▶ _EXERCISE INPUT_
+ + + +
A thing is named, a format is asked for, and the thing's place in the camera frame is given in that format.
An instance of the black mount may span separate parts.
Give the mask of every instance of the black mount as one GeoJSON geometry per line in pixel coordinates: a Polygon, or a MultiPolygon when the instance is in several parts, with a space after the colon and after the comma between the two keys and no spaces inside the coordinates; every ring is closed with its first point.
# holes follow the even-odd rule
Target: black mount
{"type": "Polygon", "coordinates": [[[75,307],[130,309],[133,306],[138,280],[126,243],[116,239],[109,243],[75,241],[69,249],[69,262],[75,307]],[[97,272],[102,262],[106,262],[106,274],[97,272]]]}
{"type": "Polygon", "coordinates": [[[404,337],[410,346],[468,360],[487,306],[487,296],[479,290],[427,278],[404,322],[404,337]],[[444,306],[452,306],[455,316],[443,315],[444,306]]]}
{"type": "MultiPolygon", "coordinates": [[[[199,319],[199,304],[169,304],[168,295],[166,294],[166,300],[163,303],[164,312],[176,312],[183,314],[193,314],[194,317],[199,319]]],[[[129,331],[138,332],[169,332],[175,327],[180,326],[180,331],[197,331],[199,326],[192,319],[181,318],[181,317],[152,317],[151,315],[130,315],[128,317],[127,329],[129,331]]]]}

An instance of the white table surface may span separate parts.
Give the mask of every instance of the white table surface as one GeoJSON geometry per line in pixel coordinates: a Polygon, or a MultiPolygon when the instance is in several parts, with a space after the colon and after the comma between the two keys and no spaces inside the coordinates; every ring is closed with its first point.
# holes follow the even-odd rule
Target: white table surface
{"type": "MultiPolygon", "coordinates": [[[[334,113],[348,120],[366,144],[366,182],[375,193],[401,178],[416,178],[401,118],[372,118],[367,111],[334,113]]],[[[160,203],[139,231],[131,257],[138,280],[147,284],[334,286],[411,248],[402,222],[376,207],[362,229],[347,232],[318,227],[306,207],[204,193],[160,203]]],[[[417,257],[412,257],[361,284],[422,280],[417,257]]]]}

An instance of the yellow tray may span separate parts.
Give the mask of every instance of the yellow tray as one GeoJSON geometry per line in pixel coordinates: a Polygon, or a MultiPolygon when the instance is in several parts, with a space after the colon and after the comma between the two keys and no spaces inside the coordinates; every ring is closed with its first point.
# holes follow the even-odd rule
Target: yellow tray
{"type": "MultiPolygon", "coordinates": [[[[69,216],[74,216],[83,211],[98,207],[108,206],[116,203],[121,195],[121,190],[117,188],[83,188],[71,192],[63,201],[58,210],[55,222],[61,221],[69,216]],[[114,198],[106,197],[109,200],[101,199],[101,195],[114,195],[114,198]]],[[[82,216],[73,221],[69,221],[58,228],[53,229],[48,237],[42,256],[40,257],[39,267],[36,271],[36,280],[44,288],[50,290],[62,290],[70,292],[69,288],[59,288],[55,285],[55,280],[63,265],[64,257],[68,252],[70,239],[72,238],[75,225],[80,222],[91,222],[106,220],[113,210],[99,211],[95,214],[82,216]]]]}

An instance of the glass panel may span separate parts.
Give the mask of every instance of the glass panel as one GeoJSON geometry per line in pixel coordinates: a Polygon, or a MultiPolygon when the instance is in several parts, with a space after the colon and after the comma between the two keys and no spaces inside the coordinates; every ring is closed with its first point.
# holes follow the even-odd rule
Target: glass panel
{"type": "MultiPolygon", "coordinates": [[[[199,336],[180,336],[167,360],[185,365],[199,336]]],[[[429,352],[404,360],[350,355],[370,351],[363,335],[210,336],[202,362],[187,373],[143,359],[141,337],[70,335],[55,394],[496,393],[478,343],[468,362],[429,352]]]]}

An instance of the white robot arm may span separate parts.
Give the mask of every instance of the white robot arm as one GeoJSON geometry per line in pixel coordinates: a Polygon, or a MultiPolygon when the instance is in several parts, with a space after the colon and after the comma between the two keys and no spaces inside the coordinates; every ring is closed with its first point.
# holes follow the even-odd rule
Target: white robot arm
+ + + +
Could you write out every entry above exactly as it appears?

▶ _ANSWER TO THIS EXERCISE_
A thing is named, a format is asked for, and the thing's place in the camera frame is given in that format.
An instance of the black mount may span separate parts.
Give the mask of every instance of the black mount as one GeoJSON geometry per line in pixel coordinates: a Polygon, or a MultiPolygon when the instance is in several parts, with a space after the colon and after the comma between the two keys and no spaces inside the coordinates; every ring is closed with its first point.
# holes follow the even-odd rule
Target: black mount
{"type": "Polygon", "coordinates": [[[75,307],[130,309],[133,306],[138,280],[126,243],[116,239],[109,243],[75,241],[69,249],[69,262],[75,307]],[[97,272],[102,262],[106,262],[106,274],[97,272]]]}
{"type": "Polygon", "coordinates": [[[404,337],[410,346],[468,360],[487,306],[487,296],[479,290],[427,278],[404,322],[404,337]],[[444,306],[452,306],[455,316],[443,315],[444,306]]]}
{"type": "MultiPolygon", "coordinates": [[[[199,319],[199,304],[169,304],[168,295],[166,294],[166,300],[163,303],[164,312],[176,312],[183,314],[193,314],[194,317],[199,319]]],[[[129,331],[138,332],[169,332],[175,327],[180,326],[180,331],[197,331],[199,326],[192,319],[181,318],[181,317],[152,317],[151,315],[130,315],[128,317],[127,329],[129,331]]]]}

An instance of the white table surface may span separate parts.
Give the mask of every instance of the white table surface as one GeoJSON geometry per line in pixel coordinates: a Polygon, or a MultiPolygon when the instance is in several parts, with a space after the colon and after the comma between the two keys and no spaces inside the coordinates; every ring is closed with its first point.
# holes follow the even-odd rule
Target: white table surface
{"type": "MultiPolygon", "coordinates": [[[[334,113],[348,120],[366,144],[366,182],[375,193],[401,178],[416,178],[401,118],[372,118],[367,111],[334,113]]],[[[160,203],[139,231],[131,257],[138,280],[147,284],[334,286],[411,248],[402,222],[376,207],[362,229],[347,232],[318,227],[306,207],[204,193],[160,203]]],[[[417,257],[412,257],[361,284],[422,280],[417,257]]]]}

An instance of the yellow tray may span separate parts.
Give the mask of every instance of the yellow tray as one GeoJSON geometry per line in pixel coordinates: a Polygon, or a MultiPolygon when the instance is in several parts, with a space after the colon and after the comma between the two keys and no spaces inside the coordinates; every ring is closed with its first point.
# holes follow the even-odd rule
Target: yellow tray
{"type": "MultiPolygon", "coordinates": [[[[69,216],[74,216],[83,211],[98,207],[108,206],[116,203],[121,195],[121,190],[117,188],[83,188],[71,192],[63,201],[58,210],[55,222],[61,221],[69,216]],[[114,198],[106,197],[109,200],[101,199],[101,195],[114,195],[114,198]]],[[[82,216],[73,221],[69,221],[58,228],[53,229],[48,237],[42,256],[40,257],[39,267],[36,271],[36,280],[44,288],[50,290],[62,290],[70,292],[69,288],[59,288],[55,285],[55,280],[63,265],[64,257],[68,252],[70,239],[72,238],[75,225],[80,222],[91,222],[106,220],[113,210],[99,211],[95,214],[82,216]]]]}

An instance of the glass panel may span separate parts.
Give the mask of every instance of the glass panel as one GeoJSON geometry per line in pixel coordinates: a Polygon, or a MultiPolygon when the instance is in several parts, with a space after the colon and after the comma between the two keys and no spaces inside the coordinates; every ring is closed with its first point.
# holes follow the even-odd rule
Target: glass panel
{"type": "MultiPolygon", "coordinates": [[[[199,336],[180,336],[167,360],[185,365],[199,336]]],[[[429,352],[404,360],[350,355],[370,351],[363,335],[210,336],[202,362],[187,373],[143,359],[141,337],[70,335],[55,394],[496,393],[478,343],[468,362],[429,352]]]]}

An instance of the white robot arm may span separate parts.
Give the mask of every instance of the white robot arm as one GeoJSON geometry per line in pixel coordinates: a Polygon, or a MultiPolygon when the instance is in several parts, with a space after the colon and after the comma between the two keys and no spaces inside the coordinates; every ring is closed with its first point.
# holes follow the even-odd rule
Target: white robot arm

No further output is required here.